Drug companies are clearly trying to expand the market for osteoporosis drugs; their latest efforts target “non-traditional” populations (like younger women and men) for screening. Many women under age 65 without critical risk factors are being screened for osteopenia and osteoporosis, despite the fact that early screening has not been shown to prevent most serious fractures. The NWHN encourages women under age 65 to reject bone density screening unless they have unusual circumstances that increase their risk.

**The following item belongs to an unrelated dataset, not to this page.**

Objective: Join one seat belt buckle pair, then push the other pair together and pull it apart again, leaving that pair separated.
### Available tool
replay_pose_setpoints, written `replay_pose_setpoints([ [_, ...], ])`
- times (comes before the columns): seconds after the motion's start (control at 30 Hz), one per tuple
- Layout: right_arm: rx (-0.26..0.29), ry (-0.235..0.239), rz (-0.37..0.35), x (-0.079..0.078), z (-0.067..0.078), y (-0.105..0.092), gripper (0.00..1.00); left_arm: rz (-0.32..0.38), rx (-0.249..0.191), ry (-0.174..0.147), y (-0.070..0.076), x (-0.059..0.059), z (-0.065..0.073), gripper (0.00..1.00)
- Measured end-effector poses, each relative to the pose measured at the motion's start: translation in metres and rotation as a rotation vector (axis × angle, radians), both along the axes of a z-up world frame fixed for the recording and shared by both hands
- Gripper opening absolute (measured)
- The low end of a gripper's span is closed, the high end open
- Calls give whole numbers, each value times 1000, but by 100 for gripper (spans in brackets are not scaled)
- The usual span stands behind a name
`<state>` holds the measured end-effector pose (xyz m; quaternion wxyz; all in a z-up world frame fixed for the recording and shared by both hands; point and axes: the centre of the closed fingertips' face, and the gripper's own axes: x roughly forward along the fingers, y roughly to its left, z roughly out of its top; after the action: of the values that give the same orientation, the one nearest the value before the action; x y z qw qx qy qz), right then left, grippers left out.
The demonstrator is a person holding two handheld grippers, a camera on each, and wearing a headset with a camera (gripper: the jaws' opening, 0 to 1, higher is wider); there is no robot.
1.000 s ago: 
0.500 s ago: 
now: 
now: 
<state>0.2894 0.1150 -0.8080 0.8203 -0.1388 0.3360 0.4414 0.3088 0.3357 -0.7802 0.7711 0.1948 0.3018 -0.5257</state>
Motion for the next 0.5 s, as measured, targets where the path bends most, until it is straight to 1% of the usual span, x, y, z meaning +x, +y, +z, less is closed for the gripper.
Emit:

In addition to thinking carefully about their own risk of experiencing a serious fracture, women need to consider safety issues when deciding whether to take osteoporosis drugs. Also, the treatment’s duration is critical in determining its effectiveness: when a woman stops taking certain osteoporosis prevention drugs, the preventive effects are quickly lost. Don't hesitate to ask your health care provider about the safety and efficacy of any osteoporosis medication and whether non-drug alternatives might be just as effective, based on your personal history and current health status. For more information go to the National Institutes of Health Osteoporosis and Related Bone Diseases Resource Center's website.

REFERENCES

1. Osteoporosis Prevention, Diagnosis, and Therapy. NIH Consensus Statement 2000 March 27-29; 17(1): 1-36.